Le meilleur des mondes est proche
Je viens de terminer la lecture de "Retour au meilleur des mondes" d’Aldous Huxley et beaucoup de passages m’ont vraiment marqués quant à leur similitude troublante par rapport à la situation actuelle. Je tiens tout d’abord à rappeler que ce livre a été édité en 1958.
Ce livre, contrairement au "Meilleur des mondes" n’est pas un roman mais une analyse des faits qui pourraient y mener. Je ne vais pas en faire un résumé, l’auteur le précisant lui même en préface qu’il était déjà suffisamment difficile pour lui d’être concis sur les sujets abordés. Par contre je vais revenir sur quelques passages les plus marquants, et je ne peux qu’encourager les lecteurs de cet article à aller au plus vite acheter ce livre.
Entre "Le meilleur des mondes" et "Le retour sur le meilleur des mondes", il y a eu le non moins fameux "1984" de George Orwell.
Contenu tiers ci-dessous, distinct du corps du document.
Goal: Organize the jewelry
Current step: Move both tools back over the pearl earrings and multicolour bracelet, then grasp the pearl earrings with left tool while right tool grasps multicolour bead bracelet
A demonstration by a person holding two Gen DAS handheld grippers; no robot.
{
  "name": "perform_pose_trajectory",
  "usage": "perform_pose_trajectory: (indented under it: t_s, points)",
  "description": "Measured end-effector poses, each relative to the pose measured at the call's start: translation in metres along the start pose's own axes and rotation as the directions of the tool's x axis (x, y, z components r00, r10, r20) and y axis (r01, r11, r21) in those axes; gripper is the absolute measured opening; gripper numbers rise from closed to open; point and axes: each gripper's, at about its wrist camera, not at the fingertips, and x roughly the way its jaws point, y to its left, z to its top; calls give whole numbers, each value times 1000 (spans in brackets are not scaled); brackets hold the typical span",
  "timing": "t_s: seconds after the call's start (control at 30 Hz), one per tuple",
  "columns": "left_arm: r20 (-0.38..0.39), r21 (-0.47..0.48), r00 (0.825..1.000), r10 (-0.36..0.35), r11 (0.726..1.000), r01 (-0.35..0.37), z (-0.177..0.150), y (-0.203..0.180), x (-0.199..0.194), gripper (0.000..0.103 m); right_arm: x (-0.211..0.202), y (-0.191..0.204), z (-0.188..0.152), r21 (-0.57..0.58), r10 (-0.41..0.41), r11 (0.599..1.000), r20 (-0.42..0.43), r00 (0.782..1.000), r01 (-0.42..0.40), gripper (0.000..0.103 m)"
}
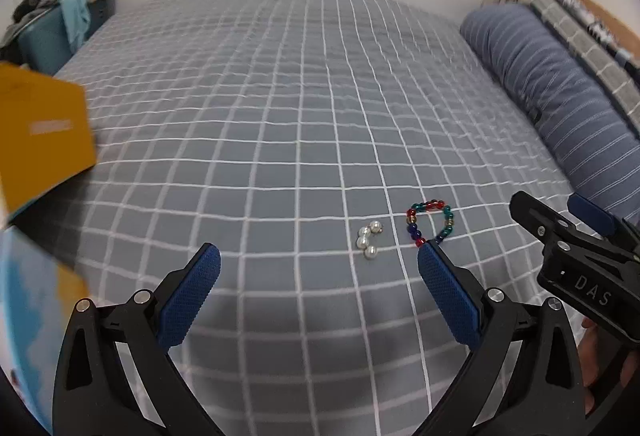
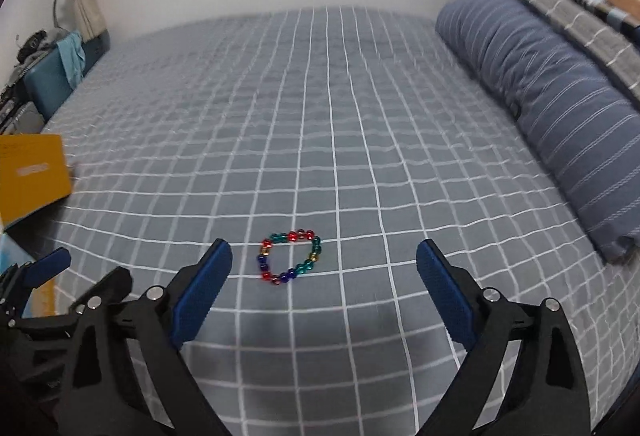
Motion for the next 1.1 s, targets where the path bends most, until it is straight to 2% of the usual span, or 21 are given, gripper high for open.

L’auteur se doit donc de parfois placer les deux romans en parallèle. Son analyse est alors très juste en disant que sauf anéantissement nucléaire (à replacer dans le contexte de 1958), le monde futur risque plutôt de ressembler à celui du "Meilleur des mondes" qu’à "1984".
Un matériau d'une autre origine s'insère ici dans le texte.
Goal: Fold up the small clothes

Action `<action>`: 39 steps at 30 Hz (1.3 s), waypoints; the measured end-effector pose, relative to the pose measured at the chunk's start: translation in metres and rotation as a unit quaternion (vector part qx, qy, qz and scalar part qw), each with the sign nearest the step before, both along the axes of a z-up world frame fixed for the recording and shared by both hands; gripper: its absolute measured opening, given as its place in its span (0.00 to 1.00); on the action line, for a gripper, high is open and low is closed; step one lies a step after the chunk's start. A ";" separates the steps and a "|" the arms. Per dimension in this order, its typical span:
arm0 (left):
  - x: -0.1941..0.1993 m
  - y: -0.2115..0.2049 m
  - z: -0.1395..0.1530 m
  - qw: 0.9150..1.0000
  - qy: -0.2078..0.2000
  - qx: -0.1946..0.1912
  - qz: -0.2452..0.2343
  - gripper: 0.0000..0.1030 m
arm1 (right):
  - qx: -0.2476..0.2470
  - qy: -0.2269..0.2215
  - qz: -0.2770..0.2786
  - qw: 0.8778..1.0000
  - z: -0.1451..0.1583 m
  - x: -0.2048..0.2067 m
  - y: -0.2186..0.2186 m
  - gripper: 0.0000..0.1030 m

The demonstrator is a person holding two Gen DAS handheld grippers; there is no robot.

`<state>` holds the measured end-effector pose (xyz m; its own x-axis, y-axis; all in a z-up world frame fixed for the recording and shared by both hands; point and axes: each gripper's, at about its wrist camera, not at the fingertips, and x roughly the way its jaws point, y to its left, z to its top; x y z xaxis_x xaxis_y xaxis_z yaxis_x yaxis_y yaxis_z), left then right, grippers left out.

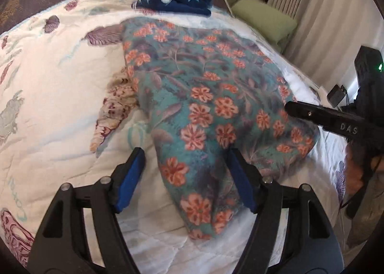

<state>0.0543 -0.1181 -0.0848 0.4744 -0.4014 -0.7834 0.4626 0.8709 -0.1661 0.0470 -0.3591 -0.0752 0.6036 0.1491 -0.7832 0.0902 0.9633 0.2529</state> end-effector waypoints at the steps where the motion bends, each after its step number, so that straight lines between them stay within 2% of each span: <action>1: 0.000 -0.001 0.003 1.000 0.003 0.007 -0.002 0.70 | -0.003 -0.007 -0.004 1.000 0.003 -0.003 0.001 0.36; 4: -0.002 0.003 0.013 1.000 0.008 0.008 0.004 0.70 | -0.012 -0.010 -0.004 1.000 0.013 -0.006 0.003 0.37; 7: -0.004 0.011 0.025 1.000 -0.007 -0.004 0.009 0.70 | -0.017 -0.012 0.001 1.000 0.018 -0.009 0.005 0.37; 10: 0.002 0.017 0.035 1.000 -0.010 -0.023 0.016 0.70 | -0.012 -0.019 0.002 1.000 0.021 -0.013 0.003 0.37; 13: 0.012 0.020 0.040 0.999 -0.013 -0.021 0.030 0.70 | -0.007 -0.019 0.004 1.000 0.022 -0.012 0.002 0.38; 19: 0.028 0.022 0.040 0.999 -0.013 -0.021 0.038 0.70 | 0.000 -0.026 0.000 1.000 0.023 -0.003 -0.011 0.53; 21: 0.035 0.022 0.036 0.999 -0.004 -0.022 0.041 0.70 | 0.016 -0.026 -0.009 0.999 0.022 0.002 -0.024 0.58; 27: 0.057 0.024 0.024 0.998 0.022 -0.041 0.047 0.71 | 0.080 -0.002 -0.028 0.996 0.005 0.018 -0.057 0.60; 30: 0.066 0.022 0.020 0.997 0.030 -0.054 0.043 0.71 | 0.116 -0.004 -0.012 0.993 0.001 0.026 -0.061 0.60; 35: 0.080 0.018 0.012 0.995 0.054 -0.077 0.030 0.71 | 0.148 -0.004 0.028 0.989 -0.006 0.047 -0.054 0.60; 39: 0.088 0.020 0.003 0.991 0.072 -0.106 0.028 0.72 | 0.180 0.004 0.050 0.982 -0.017 0.068 -0.052 0.64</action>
En effet il s’avère qu’au bout du compte un contrôle par manipulation non violente des pensées des individus, et donc accepté par la victime est toujours préférable à un contrôle par la répression et la terreur qui n’a qu’un effet provisoire et peut conduire à une rechute.
L’auteur cite tout d’abord la surpopulation comme facteur accélérant cette dérive totalitaire des états. En effet le meilleur des mondes se déroule 7 siècles après Ford, soit vers 2500/2600, or son constat, 27 ans plus tard, est que la situation a évolué beaucoup plus vite que prévue. En effet plus la population augmente, plus les gouvernements subissent de pression liée au manque de ressources disponibles et sont donc plus enclins à mettre en place un tel contrôle pour contenir l’insécurité économique et l’agitation sociale. La population sera en effet de 9 milliards en 2050 soit 7 milliards de plus qu’environ un siècle après l’écriture du "Meilleur des mondes".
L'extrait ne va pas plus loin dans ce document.